About this exercise: Below are the records; give again exactly the line with "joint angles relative", the line with "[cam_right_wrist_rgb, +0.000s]", and each line that lies between them, and nothing besides.

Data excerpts
○ ○ ○ ○ ○
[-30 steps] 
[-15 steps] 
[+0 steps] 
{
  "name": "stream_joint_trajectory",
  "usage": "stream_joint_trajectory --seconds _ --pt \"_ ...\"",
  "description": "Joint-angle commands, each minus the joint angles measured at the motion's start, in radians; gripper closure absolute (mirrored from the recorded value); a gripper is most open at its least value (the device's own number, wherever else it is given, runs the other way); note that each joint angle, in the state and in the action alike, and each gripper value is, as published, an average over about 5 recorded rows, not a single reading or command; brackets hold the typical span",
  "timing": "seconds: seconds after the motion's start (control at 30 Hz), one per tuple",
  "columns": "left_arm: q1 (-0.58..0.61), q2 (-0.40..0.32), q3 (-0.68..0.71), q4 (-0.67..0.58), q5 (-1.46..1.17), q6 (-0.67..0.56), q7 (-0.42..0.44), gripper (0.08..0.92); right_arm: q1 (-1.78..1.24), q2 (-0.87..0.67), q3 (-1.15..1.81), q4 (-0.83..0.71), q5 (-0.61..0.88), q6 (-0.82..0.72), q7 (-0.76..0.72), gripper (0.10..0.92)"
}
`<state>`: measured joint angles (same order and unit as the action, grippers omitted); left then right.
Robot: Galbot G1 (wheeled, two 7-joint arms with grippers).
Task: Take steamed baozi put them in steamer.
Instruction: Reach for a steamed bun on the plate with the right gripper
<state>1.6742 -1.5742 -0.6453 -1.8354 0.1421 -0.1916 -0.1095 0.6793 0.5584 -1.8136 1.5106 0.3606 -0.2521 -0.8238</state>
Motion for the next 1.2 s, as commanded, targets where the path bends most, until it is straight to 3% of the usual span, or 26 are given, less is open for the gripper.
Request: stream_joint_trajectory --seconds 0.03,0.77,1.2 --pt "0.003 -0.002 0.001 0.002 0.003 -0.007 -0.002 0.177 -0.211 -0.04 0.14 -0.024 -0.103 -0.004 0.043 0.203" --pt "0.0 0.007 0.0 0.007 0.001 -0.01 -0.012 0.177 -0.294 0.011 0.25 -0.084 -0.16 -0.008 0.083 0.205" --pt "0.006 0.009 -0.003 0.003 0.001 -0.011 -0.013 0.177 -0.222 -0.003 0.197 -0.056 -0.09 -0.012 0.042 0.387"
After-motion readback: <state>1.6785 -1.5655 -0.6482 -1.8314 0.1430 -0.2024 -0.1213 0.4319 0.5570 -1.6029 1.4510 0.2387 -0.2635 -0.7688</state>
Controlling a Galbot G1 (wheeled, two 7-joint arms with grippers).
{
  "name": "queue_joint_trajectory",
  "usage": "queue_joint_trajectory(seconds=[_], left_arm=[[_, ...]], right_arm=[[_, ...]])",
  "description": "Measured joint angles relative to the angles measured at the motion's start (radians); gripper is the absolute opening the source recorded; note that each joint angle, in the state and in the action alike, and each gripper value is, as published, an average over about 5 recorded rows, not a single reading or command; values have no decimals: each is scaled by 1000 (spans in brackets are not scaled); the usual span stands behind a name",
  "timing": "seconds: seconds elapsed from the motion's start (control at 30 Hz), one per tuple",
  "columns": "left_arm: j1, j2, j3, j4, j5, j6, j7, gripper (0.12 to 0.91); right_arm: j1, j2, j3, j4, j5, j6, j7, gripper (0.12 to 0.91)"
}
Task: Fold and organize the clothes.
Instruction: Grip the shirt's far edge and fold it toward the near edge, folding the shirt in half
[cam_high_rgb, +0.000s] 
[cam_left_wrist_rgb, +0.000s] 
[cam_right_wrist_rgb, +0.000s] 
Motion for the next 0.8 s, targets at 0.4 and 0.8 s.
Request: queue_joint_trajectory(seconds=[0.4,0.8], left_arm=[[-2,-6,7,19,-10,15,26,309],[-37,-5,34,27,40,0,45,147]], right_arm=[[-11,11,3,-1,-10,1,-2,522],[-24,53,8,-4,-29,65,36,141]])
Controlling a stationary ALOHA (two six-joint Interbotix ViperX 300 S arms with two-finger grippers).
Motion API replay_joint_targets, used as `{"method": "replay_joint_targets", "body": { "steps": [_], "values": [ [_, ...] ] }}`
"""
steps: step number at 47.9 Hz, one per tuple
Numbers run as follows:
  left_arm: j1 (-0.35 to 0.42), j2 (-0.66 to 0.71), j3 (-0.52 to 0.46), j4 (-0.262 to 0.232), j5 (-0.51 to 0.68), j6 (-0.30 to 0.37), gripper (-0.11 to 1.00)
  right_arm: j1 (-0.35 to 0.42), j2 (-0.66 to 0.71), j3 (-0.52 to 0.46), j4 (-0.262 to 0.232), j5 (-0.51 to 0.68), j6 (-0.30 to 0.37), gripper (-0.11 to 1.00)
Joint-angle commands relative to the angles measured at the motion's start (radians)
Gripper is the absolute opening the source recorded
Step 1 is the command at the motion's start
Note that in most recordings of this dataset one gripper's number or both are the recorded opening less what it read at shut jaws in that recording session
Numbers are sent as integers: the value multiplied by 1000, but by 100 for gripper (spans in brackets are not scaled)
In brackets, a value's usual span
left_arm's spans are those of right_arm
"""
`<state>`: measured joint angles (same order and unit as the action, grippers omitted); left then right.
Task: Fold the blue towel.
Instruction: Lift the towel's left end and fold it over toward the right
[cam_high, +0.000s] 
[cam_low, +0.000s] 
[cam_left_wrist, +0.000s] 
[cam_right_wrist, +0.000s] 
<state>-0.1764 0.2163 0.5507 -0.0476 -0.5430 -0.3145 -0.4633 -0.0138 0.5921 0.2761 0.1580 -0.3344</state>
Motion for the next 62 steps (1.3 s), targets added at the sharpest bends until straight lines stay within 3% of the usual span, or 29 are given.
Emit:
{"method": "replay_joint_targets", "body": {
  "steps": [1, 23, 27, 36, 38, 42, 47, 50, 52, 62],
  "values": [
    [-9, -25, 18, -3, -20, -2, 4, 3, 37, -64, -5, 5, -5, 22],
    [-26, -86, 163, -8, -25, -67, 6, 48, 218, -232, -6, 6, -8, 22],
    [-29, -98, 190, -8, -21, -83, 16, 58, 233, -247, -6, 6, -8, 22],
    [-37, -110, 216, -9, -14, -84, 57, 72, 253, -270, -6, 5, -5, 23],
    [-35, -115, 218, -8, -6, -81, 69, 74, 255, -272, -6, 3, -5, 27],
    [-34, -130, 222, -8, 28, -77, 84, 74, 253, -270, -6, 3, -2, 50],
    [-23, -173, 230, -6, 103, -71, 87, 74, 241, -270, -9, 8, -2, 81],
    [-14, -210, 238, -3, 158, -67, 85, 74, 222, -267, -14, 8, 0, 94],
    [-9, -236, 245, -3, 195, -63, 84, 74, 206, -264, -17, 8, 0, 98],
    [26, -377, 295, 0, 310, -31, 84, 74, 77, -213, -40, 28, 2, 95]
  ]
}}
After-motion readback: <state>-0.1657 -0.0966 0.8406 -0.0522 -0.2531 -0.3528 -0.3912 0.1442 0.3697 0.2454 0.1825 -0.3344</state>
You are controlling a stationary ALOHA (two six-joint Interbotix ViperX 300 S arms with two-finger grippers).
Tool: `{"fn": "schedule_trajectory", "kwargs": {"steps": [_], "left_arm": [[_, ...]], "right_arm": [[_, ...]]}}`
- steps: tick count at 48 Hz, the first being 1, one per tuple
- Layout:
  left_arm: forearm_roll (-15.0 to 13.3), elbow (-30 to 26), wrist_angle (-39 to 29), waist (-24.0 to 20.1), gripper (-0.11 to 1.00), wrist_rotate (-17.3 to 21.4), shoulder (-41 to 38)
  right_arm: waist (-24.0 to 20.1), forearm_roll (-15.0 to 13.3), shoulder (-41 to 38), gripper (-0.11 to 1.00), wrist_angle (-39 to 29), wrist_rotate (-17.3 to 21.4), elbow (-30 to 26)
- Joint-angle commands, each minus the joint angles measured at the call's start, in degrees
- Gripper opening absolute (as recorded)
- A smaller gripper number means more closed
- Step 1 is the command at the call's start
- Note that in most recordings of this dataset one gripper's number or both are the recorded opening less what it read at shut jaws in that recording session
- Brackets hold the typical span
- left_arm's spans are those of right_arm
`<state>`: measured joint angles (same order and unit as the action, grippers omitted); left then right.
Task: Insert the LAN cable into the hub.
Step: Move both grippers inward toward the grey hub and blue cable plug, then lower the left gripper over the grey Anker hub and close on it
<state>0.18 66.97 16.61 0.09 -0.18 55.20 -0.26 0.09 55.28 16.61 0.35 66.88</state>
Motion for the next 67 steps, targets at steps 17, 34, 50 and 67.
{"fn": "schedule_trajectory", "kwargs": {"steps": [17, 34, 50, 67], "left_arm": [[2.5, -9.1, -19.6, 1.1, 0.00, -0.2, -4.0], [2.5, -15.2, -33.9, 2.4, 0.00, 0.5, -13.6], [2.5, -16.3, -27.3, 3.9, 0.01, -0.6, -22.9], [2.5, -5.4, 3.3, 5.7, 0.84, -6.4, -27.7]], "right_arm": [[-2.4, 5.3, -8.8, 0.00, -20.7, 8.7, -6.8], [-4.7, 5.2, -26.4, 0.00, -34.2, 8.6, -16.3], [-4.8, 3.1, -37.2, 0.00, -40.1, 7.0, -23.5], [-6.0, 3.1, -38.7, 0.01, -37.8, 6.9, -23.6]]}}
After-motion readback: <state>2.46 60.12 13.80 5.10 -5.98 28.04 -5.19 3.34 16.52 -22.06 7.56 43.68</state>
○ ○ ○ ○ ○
Task result:
  "description": "Measured joint angles relative to the angles measured at the motion's start (radians); gripper is the absolute opening the source recorded; note that each joint angle, in the state and in the action alike, and each gripper value is, as published, an average over about 5 recorded rows, not a single reading or command; values have no decimals: each is scaled by 1000 (spans in brackets are not scaled); the usual span stands behind a name",
  "timing": "seconds: seconds elapsed from the motion's start (control at 30 Hz), one per tuple",
  "columns": "left_arm: j1, j2, j3, j4, j5, j6, j7, gripper (0.12 to 0.91); right_arm: j1, j2, j3, j4, j5, j6, j7, gripper (0.12 to 0.91)"
}
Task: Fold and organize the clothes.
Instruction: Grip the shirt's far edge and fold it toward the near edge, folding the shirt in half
[cam_high_rgb, +0.000s] 
[cam_left_wrist_rgb, +0.000s] 
[cam_right_wrist_rgb, +0.000s] 

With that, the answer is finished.